LGBTQ Nation spoke with Miller from his home in Oakland, CA, which he shares with his husband and 4-year-old daughter.
LGBTQ Nation: In the epigraph to the book, you quote James Baldwin, who writes: “It is only when a man is able, without bitterness or self-pity, to surrender a dream he has long cherished or a privilege he has long possessed that he is set free—he has set himself free—for higher dreams, for greater privileges.” Who are you talking about there?
Miller: All of us. It’s relevant to myself and the people that I’m writing about, who want to be able to separate themselves from past expectations. I tried to have this theme throughout the book, which is related to coming out of the closet, too, that people do see their political selves as part of their identity, particularly people in Washington. Not normal people, dentists in real America, but in Washington. And during this time with Trump, you know, if Republicans, if those of us who did it are to be set free, we had to shed that. And shattering identities is hard. Letting go of past dreams is hard.
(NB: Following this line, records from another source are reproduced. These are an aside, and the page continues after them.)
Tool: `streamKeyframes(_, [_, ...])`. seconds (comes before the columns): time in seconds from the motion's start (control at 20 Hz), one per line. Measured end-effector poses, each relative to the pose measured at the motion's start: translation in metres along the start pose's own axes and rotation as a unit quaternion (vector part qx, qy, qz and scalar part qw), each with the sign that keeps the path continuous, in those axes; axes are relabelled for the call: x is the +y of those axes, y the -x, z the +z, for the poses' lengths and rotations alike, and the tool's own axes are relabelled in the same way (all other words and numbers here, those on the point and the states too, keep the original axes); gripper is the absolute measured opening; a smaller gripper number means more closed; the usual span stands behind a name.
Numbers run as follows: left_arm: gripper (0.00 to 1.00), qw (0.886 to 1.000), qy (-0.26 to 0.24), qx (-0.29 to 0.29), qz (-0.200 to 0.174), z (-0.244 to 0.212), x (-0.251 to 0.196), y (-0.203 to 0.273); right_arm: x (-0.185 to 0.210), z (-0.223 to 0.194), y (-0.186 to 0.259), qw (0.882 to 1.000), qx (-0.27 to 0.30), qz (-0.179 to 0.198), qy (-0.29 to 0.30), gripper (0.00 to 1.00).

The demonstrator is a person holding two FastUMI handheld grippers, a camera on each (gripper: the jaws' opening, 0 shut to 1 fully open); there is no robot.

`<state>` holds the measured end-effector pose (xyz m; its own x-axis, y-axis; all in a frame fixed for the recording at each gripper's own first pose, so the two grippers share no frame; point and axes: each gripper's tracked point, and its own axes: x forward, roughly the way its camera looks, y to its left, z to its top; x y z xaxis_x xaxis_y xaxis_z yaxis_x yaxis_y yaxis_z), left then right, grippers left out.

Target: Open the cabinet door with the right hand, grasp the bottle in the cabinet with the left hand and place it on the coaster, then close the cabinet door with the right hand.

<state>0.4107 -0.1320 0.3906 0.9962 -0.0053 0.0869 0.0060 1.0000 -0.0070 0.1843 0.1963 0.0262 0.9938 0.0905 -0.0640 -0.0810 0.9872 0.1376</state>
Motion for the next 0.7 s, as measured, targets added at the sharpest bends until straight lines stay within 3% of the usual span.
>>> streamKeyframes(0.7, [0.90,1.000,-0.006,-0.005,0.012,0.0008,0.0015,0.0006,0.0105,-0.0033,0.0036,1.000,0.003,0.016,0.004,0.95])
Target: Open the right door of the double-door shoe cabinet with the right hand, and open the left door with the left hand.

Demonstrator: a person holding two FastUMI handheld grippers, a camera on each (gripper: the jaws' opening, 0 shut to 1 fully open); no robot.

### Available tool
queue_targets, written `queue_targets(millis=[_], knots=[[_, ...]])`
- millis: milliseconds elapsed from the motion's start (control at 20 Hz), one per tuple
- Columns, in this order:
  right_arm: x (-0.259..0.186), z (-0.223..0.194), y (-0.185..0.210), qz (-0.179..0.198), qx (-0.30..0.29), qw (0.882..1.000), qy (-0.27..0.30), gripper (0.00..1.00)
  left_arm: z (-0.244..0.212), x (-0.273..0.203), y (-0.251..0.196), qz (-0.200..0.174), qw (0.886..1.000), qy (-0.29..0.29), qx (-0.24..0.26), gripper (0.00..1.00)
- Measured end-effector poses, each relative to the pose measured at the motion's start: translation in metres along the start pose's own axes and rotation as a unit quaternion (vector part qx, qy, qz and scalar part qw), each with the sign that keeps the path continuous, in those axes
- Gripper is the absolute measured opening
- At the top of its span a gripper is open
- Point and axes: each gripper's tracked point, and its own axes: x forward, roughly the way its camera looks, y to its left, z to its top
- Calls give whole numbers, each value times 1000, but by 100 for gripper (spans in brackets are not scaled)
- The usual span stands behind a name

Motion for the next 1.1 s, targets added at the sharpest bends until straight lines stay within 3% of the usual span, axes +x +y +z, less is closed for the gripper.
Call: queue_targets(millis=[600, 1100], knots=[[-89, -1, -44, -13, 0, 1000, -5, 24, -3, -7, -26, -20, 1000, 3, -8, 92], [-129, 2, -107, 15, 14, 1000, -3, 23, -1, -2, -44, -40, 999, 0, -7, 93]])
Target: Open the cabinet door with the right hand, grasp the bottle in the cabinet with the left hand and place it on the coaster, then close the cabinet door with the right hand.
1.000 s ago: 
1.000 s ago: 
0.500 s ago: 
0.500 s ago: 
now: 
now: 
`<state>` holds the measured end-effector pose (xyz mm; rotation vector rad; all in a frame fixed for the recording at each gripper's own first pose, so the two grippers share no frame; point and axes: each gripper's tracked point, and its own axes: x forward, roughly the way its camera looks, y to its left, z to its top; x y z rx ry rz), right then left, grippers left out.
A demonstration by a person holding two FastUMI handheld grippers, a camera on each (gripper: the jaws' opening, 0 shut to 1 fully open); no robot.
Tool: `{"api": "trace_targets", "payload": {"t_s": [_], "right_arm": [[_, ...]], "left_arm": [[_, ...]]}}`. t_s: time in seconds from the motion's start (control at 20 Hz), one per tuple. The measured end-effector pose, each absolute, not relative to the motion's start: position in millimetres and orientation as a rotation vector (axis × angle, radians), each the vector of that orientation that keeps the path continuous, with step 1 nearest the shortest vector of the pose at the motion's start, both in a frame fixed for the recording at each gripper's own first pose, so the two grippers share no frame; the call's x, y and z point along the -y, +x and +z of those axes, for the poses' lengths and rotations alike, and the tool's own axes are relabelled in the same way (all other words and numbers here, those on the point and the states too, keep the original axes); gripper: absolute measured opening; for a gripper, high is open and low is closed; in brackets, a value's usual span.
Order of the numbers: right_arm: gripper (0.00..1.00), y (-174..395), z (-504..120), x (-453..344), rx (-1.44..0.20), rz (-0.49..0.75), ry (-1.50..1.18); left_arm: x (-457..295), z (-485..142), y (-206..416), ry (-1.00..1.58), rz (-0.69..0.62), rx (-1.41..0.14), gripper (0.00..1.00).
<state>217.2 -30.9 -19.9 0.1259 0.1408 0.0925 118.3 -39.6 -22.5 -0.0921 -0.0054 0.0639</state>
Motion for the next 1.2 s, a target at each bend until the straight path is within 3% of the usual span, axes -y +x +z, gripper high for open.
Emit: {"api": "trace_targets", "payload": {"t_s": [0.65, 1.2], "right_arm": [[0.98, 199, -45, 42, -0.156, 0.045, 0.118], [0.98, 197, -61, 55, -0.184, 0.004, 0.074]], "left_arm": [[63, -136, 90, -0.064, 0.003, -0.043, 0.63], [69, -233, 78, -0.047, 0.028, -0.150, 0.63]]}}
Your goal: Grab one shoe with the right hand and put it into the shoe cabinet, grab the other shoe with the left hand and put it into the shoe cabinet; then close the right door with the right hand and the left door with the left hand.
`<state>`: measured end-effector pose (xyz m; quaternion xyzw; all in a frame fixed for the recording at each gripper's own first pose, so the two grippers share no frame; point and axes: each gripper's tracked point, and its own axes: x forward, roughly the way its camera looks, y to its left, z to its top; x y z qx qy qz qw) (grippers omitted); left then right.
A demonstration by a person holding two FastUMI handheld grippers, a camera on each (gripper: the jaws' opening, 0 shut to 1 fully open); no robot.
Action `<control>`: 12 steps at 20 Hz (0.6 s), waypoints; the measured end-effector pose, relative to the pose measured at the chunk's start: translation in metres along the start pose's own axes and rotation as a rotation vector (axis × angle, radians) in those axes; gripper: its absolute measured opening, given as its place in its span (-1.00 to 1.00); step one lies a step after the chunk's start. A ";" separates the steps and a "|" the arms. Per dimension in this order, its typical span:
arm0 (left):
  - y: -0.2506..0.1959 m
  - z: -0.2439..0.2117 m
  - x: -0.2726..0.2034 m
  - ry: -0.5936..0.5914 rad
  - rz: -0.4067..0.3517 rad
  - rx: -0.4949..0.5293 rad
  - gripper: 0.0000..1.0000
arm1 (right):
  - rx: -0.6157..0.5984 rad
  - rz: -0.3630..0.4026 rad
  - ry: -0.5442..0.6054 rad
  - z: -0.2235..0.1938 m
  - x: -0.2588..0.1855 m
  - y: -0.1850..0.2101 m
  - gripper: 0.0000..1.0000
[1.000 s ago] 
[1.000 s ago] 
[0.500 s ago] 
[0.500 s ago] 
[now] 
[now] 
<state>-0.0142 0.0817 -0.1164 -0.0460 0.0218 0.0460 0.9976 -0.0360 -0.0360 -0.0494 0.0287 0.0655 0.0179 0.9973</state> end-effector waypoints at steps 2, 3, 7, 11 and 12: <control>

This is not to attempt to engender sympathy towards people that went along with the Trump evil, but it’s just to understand, you know, why? It was more of a challenge than it might have seemed on its face to say “no” to somebody so manifestly incompetent and dangerous. And I hope this notion that, by letting that go, you know, you’re able to find new dreams, new aspirations, and that there’s a happy ending and the water’s warm for people that rejected those old identities, I think that’s true. It’s true for me. I think it would be true for other people if more people are willing to make that jump.
You describe yourself soon after graduating from George Washington University in DC: “I cleaved off my gayness from the rest of my identity in large part because I didn’t feel like the ‘gay lifestyle’ was compatible with how I saw myself and my future. Such is the power of the brain’s ability to lock away things that aren’t convenient.” How did you see your future in those days?
I always wanted to be a dad, I wanted to be a political operative. I had chosen the Republican team, maybe a mistake in retrospect, I don’t know. But there were certain elements of it that I was aligned with and believed in and was inspired by in a genuine sense, and there was another element of it that, I just enjoyed the competition. So I think that as a closeted Republican operative I saw a future of a wife and kids and a job as a top-level Republican strategist who managed to like push all the gay thoughts into a box somewhere in their brain?
Did you ever come close to a future with a wife and kids?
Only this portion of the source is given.